Semfinal Round Judges
- The Hon. Katie Overby
District Court Judge, North Carolina District Court
- Gregg Schwitzgebel
Associate General Counsel, North Carolina League of Municipalities and Immediate Past Chair, North Carolina Bar Association Appellate Practice Section
- The Hon. Thomas H. Lock
Senior Resident Superior Court Judge, North Carolina Superior Court
- The Hon. Angela B. Puckett
Superior Court Judge, North Carolina Superior Court
- The Hon. Marcus Shields
District Court Judge, North Carolina District Court
- Dean Enrique Armijo
Associate Dean for Academic Affairs and Professor of Law at Elon University School of Law
- Dean Wendy Scott
Associate Dean for Academic Success and Professor of Law at Elon University School of Law
- Professor Steve Friedland
Senior Scholar and Professor of Law at Elon University School of Law
Elon Law Moot Court Board committee chairs for the 10th Billings, Exum & Frye National Moot Court Competition
- Cody Jones L’19 and Michelle Scott L’19, competition co-chairs
- Kelli Rawlinson L’19 and Chris Tarpley L’19, hospitality
- Jaclyn McKeon L’19 and Karah Yager L’19, bailiffs
- Preston Edwards L’19 and Lauren Zickert L’19, scoring
- Emily Benson Chatzky L’19 and Logan DeHart L’19, judge recruitment
- Haley Lohr L’19 and Hannah Tombaugh L’19, authors of the problem
About Elon Law:
Elon University School of Law in Greensboro, North Carolina, is the preeminent school for engaged and experiential learning in law.

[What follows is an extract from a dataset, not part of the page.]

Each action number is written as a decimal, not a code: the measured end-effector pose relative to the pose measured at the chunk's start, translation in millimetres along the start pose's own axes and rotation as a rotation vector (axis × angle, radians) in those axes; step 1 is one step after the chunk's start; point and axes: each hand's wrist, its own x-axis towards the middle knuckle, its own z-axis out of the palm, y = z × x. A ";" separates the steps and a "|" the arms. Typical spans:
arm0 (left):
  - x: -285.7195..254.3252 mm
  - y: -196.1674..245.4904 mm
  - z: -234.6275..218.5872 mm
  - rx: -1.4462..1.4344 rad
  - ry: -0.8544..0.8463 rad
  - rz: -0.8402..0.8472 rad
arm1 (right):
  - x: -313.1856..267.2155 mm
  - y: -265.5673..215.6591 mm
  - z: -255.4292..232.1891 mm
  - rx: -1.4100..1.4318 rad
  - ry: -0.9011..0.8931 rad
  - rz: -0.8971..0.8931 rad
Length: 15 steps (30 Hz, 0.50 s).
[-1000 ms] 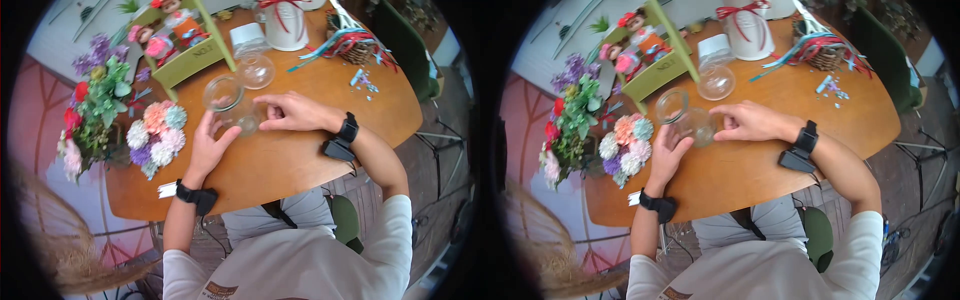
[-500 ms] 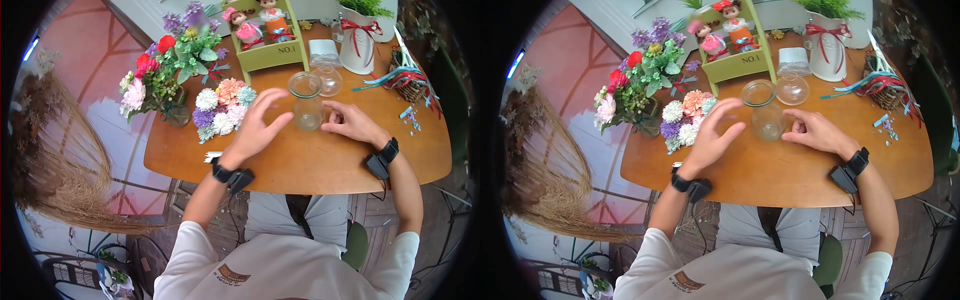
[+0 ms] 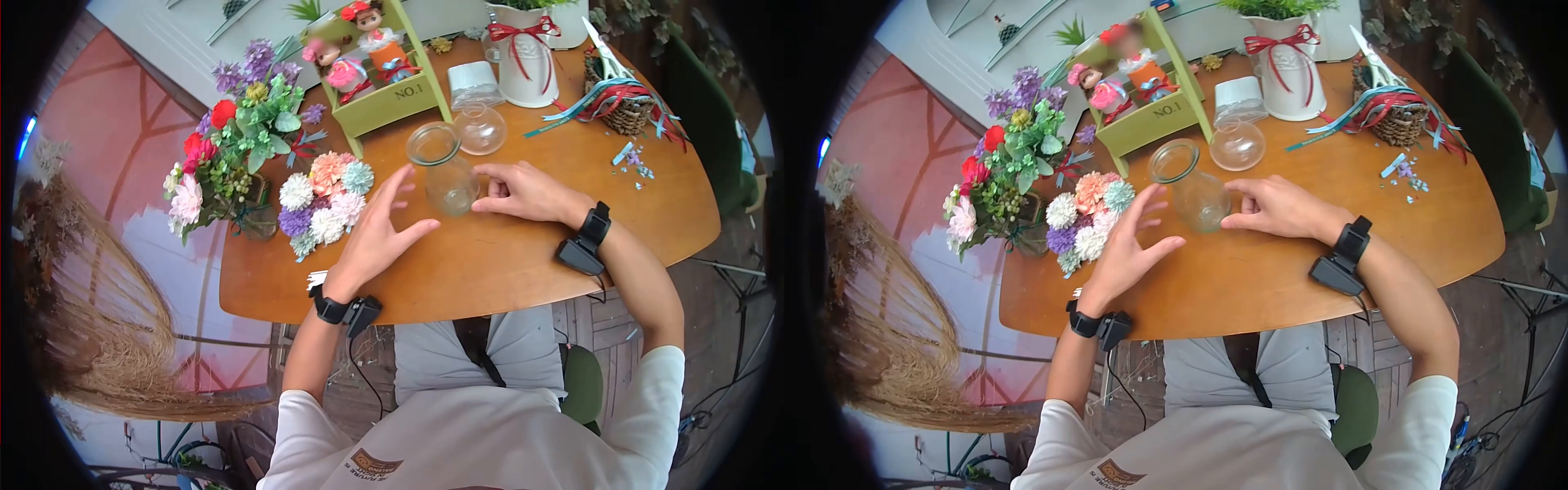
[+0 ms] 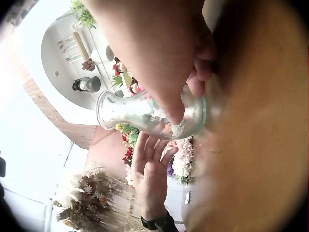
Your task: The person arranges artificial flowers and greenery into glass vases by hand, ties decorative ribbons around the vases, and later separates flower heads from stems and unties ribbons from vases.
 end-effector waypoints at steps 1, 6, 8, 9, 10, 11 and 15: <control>8.0 -6.3 8.4 0.016 -0.011 -0.016 | 0.1 0.3 0.6 -0.010 -0.002 -0.007; 37.9 1.5 24.4 -0.068 -0.064 -0.086 | 1.5 3.8 1.6 -0.051 -0.007 -0.003; 43.0 -1.1 25.8 -0.211 -0.095 -0.145 | 2.1 3.9 0.8 -0.051 0.002 0.008; 45.2 -5.2 25.4 -0.240 -0.083 -0.126 | 2.7 3.1 -0.6 -0.041 -0.009 0.008; 46.6 -6.9 23.2 -0.275 -0.088 -0.147 | 2.6 3.4 -1.0 -0.030 -0.022 0.007; 48.9 -13.7 22.2 -0.282 -0.073 -0.160 | 2.4 5.1 -0.6 -0.024 -0.021 0.019; 63.1 -27.9 12.0 -0.348 -0.060 -0.210 | 2.2 9.5 -1.1 -0.024 -0.029 0.010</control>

With a focus on learning by doing, it integrates traditional classroom instruction with course-connected, full-time residencies-in-practice in a logically sequenced program of transformational professional preparation. Elon Law’s groundbreaking approach is accomplished in 2.5 years, which provides distinctive value by lowering tuition and permitting graduates early entry into their legal careers.